Joe gave a reading at Briar Cliff University on Wednesday, 8 February, where I picked up this and his newest book of poems, Killing the Murnion Dogs.

I enjoyed the reading but still I enjoyed these poems much more than I expected. They are poems of place, of family, of loss. They are, in fact, elegies to life; by this, I mean ‘elegy’ in the non-formal or technical sense. In response to a question, Joe stated that “Our lives are lessons in loss.” While they are, or can be, many things, our lives most certainly are lessons in loss. And in these poems the lessons are the stars even while, or though, the loss is poignant.

The places of the poems are primarily three: eastern Montana where Joe grew up; Sunflower, Mississippi where Joe taught high school for a couple of years; and Memphis. The ‘place’ that comes through from all of these locations is palpable and, often, haunting.

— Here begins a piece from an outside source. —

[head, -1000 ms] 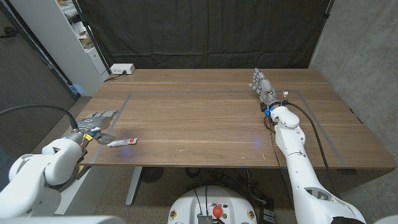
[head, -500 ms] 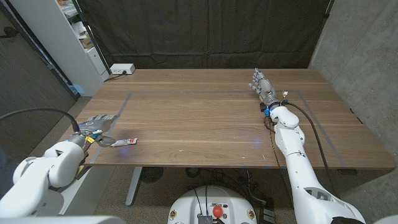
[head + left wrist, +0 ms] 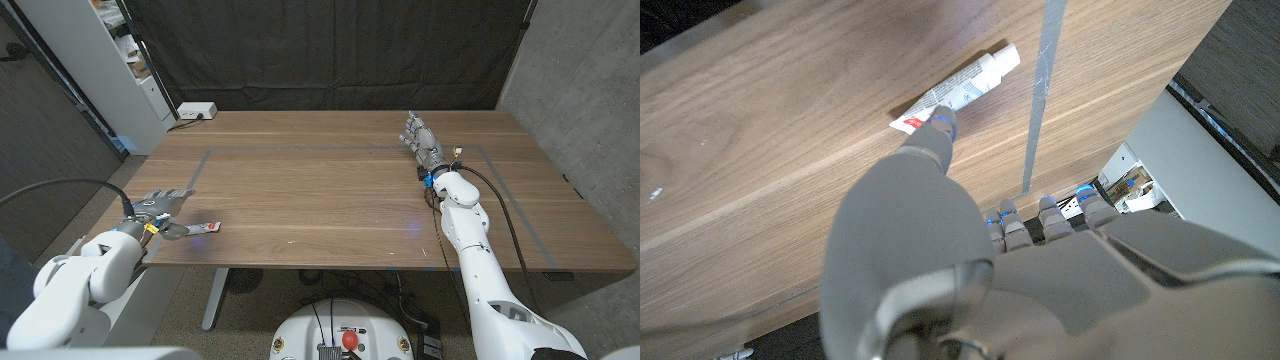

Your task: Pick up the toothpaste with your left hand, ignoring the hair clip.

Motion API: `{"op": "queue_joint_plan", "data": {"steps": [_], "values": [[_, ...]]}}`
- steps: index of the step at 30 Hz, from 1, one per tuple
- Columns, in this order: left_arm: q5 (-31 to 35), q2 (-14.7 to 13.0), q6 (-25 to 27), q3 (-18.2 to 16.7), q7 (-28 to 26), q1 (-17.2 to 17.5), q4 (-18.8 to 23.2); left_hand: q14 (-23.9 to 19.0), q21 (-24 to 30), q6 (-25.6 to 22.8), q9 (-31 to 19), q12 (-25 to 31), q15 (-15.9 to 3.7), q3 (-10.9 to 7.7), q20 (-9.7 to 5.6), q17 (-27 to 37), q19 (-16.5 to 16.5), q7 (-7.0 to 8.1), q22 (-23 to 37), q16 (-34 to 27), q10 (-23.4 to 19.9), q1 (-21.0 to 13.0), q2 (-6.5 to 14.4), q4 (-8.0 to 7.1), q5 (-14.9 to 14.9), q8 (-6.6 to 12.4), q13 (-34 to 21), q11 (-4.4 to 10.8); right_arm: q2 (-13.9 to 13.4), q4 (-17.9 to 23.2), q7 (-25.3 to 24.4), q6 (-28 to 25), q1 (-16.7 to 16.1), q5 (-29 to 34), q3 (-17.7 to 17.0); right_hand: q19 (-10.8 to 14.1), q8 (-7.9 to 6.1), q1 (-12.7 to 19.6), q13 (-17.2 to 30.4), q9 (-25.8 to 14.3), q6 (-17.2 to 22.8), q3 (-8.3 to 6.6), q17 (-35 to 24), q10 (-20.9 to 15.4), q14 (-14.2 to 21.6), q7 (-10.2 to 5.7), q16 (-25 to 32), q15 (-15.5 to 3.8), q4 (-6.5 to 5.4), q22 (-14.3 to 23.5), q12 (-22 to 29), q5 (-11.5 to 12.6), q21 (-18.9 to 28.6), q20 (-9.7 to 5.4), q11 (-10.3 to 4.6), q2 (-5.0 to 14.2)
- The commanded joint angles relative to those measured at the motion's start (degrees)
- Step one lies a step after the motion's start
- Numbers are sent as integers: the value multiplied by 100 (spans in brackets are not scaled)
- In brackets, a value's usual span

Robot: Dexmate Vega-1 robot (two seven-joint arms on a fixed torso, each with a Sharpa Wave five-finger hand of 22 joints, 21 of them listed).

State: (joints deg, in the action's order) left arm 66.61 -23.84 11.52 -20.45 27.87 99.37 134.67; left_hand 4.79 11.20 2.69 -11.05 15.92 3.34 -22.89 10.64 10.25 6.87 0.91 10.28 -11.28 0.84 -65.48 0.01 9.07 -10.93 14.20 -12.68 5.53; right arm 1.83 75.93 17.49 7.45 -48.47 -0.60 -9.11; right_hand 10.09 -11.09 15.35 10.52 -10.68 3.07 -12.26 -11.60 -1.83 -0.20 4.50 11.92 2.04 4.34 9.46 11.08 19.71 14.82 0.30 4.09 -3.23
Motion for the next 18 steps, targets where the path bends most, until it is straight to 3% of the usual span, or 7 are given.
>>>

Relationships are primarily familial, but are also to places, to the land, and to bodies. That is, they are embodied poems. They are about living and about being, and about one’s (be it the author, the voice of a poem, or the reader’s) relationship to that living and being.

The book is divided into two sections: Old Highway 49 and Ragged Point Road. The Mississippi and Memphis poems are in the first; there are twelve. The Montana ones in Ragged Point Road; there are fourteen.

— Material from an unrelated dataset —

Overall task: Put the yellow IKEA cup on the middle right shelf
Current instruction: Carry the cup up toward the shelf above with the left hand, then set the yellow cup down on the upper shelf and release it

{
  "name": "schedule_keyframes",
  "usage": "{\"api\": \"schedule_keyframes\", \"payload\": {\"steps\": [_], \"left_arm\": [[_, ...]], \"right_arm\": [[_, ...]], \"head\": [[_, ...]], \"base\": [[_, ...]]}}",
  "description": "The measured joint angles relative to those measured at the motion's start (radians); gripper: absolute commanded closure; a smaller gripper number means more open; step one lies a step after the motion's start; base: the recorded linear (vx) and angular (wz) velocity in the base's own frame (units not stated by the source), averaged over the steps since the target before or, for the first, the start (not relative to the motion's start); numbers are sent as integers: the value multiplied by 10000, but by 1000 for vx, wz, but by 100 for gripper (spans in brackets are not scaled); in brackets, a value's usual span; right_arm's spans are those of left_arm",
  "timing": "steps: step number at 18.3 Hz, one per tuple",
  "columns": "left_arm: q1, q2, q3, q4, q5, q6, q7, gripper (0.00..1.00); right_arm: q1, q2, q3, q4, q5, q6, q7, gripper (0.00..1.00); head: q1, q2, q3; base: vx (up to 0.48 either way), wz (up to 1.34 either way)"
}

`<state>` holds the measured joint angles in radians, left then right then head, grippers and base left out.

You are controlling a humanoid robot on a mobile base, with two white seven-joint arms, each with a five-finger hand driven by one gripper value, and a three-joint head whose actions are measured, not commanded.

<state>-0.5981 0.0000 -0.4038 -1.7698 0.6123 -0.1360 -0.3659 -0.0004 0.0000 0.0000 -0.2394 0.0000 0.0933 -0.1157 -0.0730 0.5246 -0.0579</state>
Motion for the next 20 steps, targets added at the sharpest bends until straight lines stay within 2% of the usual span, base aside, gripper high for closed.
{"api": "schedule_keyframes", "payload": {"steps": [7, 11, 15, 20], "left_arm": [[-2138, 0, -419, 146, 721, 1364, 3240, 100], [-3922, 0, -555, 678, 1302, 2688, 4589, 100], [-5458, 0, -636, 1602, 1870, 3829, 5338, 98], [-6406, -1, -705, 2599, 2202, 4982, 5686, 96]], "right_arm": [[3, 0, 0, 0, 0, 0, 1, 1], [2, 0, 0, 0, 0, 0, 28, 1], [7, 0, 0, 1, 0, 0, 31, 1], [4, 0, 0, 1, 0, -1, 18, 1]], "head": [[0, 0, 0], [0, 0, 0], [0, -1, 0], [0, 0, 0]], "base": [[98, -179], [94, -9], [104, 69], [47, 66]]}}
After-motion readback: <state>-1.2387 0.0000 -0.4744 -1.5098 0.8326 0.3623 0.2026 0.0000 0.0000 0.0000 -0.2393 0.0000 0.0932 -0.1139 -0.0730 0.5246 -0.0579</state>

My favorite poem, on a first reading of the book, is “Moth,” from the first section. Joe read a couple poems included in this book on Wednesday, but, sadly, not “Moth.”

I am definitely looking forward to reading Killing the Murnion Dogs. I ought mention that Joe also has a memoir out, The Mountain and the Fathers: Growing up on the Big Dry, from which he also read. I did not buy it, as I do not currently read memoirs, but I truly did like what I heard and I may check it out at some point.

I highly recommended Ragged Point Road!


My friend Jess talked me into participating in JaPoWriMo, or January Poetry Writing Month. At least that is how I am parsing it out.

The idea is simply to write one poem a day. She insisted they could be a short as haiku and that there was no requirement for them to be any good. I am sharing them with her and my wife, of course and, so far, one or two with the odd other here and there.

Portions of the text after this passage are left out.